Artigo em Chinês | WPRIM | ID: wpr-853315
ABSTRACT

Objective:

To obtain the key enzyme gene involved in terpenoid biosynthesis pathway, phosphomevalonate kinase (PMK) gene was cloned from Lepidium apetalum, and sequence analysis and prokaryotic expression were performed.

Methods:

Based on the transcriptome data of L. apetalum, by designing specific primers of LaPMK gene, an open reading frame (ORF) of LaPMK gene was isolated from L. apetalum. Escherichia coli BL21 (DE3) cells were transformed with the prokaryotic expression vector pET32a-LaPMK and used for prokaryotic expression under IPTG induction.

Results:

LaPMK gene has ORF of 1 518 bp (GenBank accession number KT004541), which encoded a protein of 505 amino acid residues.
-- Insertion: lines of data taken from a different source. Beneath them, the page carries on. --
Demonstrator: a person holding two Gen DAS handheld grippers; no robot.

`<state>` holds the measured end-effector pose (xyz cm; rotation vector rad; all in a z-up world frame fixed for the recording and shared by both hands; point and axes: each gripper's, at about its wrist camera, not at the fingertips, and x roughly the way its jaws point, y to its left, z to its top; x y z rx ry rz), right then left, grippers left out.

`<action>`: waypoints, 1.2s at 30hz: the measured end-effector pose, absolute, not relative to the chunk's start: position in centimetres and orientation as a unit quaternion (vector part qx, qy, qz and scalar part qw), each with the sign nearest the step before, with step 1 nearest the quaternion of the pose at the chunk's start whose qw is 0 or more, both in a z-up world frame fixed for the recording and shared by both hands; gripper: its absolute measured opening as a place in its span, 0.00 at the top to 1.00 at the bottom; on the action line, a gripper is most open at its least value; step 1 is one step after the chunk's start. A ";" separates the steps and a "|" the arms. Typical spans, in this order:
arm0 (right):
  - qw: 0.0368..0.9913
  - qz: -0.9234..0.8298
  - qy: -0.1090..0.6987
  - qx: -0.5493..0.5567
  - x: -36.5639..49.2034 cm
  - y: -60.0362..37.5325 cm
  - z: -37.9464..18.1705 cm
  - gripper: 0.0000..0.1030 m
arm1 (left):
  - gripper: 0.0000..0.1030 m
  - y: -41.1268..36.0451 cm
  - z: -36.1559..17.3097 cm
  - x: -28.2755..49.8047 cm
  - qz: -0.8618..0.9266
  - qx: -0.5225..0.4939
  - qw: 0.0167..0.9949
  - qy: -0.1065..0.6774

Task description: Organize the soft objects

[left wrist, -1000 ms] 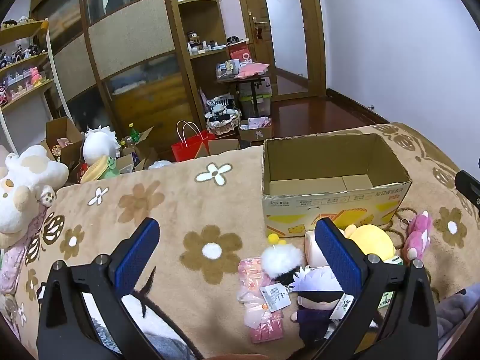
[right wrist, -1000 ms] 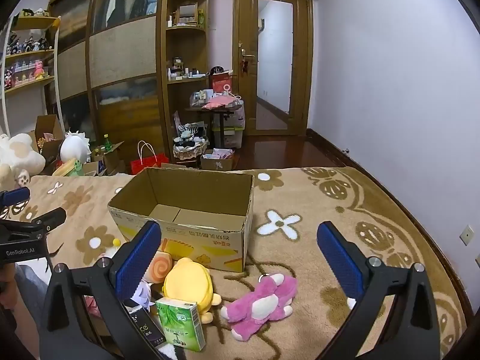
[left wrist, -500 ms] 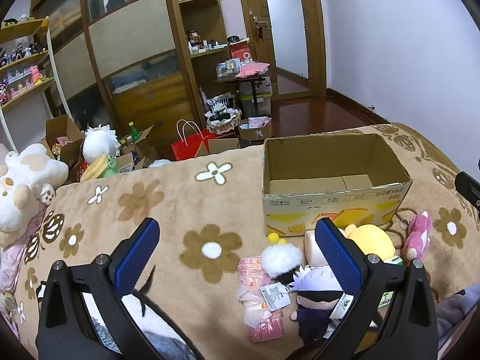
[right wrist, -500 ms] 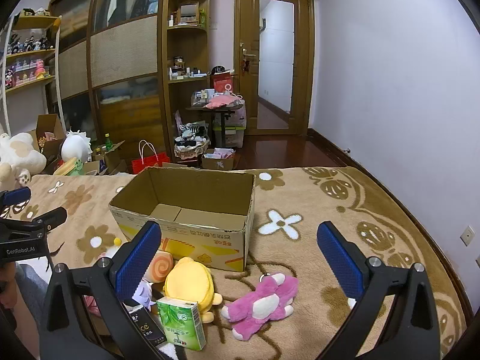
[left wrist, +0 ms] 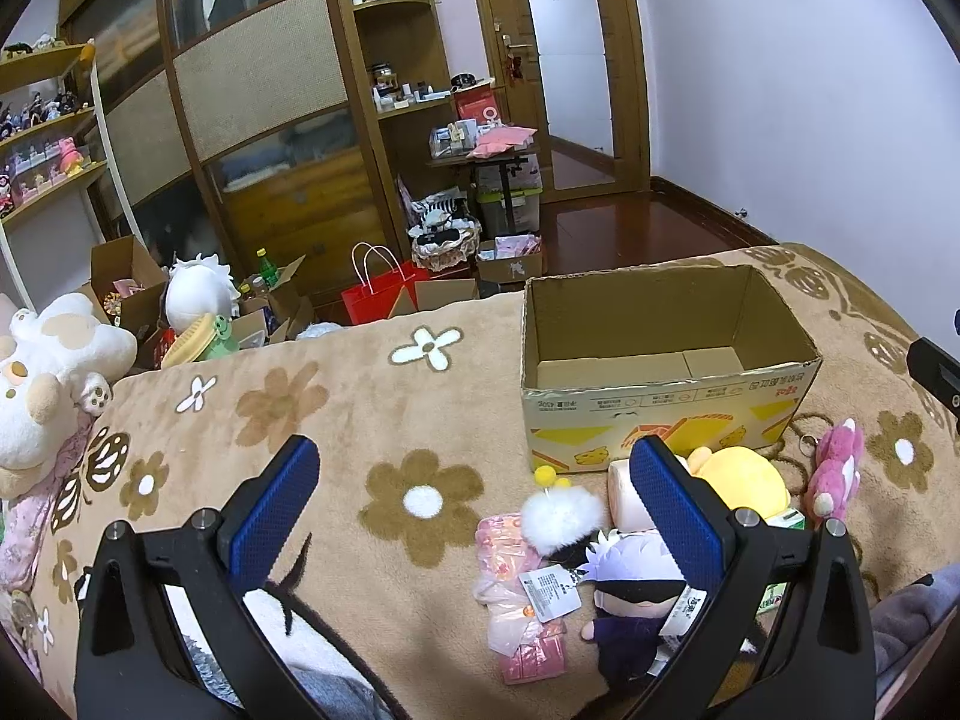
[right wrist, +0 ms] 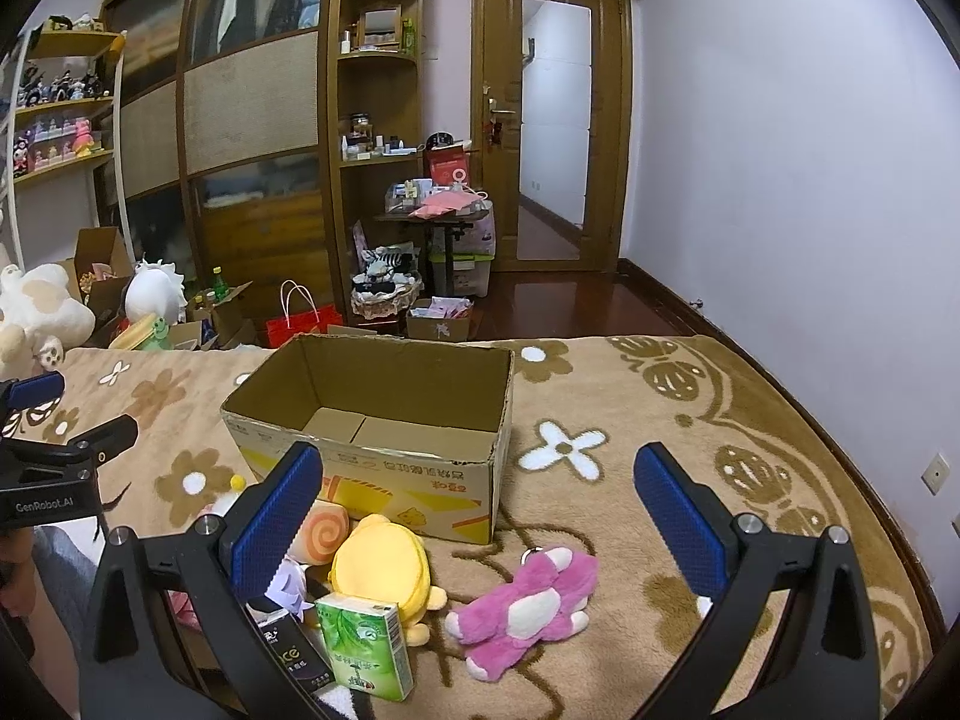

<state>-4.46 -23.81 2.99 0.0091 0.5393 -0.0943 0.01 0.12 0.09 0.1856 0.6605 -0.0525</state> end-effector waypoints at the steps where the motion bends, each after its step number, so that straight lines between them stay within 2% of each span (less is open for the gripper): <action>1: 0.963 -0.047 0.266 0.005 -4.5 -23.8 3.0 0.00 | 0.01 0.1 0.1 0.0 -0.026 0.091 0.941 0.323; 36: 0.963 -0.048 0.267 0.001 -4.3 -23.4 2.7 0.00 | 0.01 0.1 0.2 -0.1 -0.025 0.093 0.942 0.322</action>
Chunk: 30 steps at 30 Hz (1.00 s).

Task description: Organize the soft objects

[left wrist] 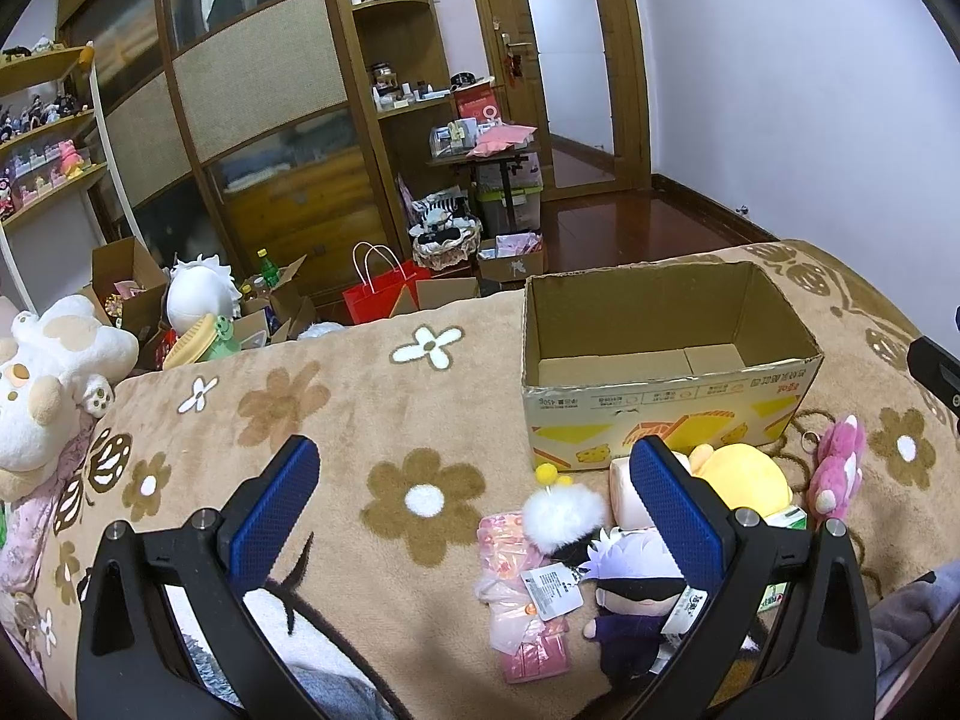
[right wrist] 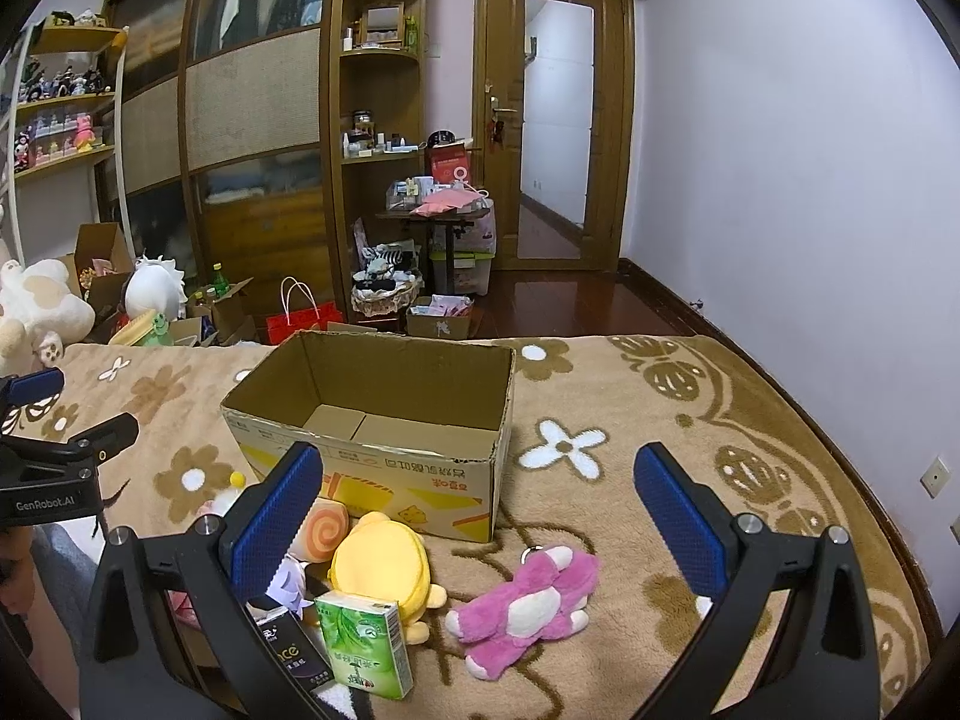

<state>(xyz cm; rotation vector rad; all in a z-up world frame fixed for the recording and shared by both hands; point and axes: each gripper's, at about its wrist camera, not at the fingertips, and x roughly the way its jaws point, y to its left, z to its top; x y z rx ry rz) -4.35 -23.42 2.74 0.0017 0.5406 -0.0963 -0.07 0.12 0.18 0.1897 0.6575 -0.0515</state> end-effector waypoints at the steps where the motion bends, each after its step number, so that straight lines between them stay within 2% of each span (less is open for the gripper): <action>1: 0.963 -0.047 0.267 0.001 -4.4 -23.2 2.7 0.00 | 0.01 0.1 0.2 -0.1 -0.025 0.093 0.942 0.323; 30: 0.962 -0.048 0.270 0.000 -4.4 -23.2 2.7 0.00 | 0.01 0.2 0.1 -0.3 -0.027 0.095 0.940 0.327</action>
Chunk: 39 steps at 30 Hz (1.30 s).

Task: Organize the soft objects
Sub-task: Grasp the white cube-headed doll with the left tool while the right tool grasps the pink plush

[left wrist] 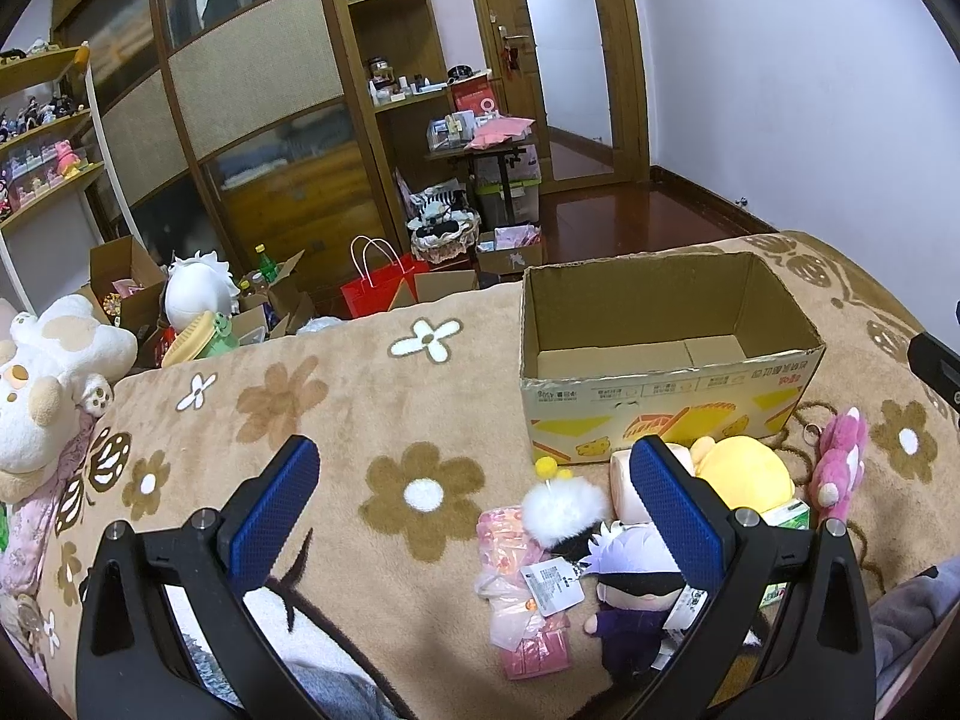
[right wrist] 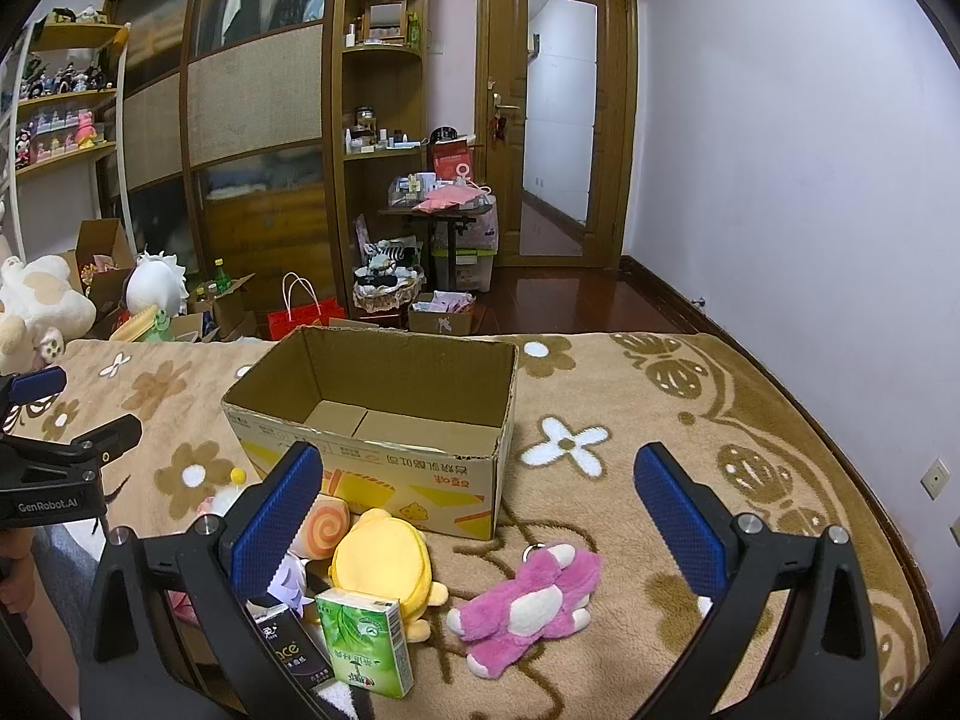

Bioinformatic analysis indicated that LaPMK protein which located in cytoplasm had no transmembrane domain and signal peptide, and exhibited the specific N-terminal domain and C-terminal domain of GHMP kinase super family. Phylogenetic analysis indicated that LaPMK protein showed the highest homology, 92% similarity, with PMK protein from Brassica rapa. The recombinant LaPMK protein was successfully expressed in E. coli BL21 (DE3) cells.

Conclusion:

The LaPMK gene is cloned from L. apetalum, and the stable prokaryotic expression system of pET32a-LaPMK is constructed. This study will provide the fundamental information for the further purification and the antibody preparation of LaPMK protein be helpful for the functional researches of LaPMK gene in terpenoid biosynthesis pathway.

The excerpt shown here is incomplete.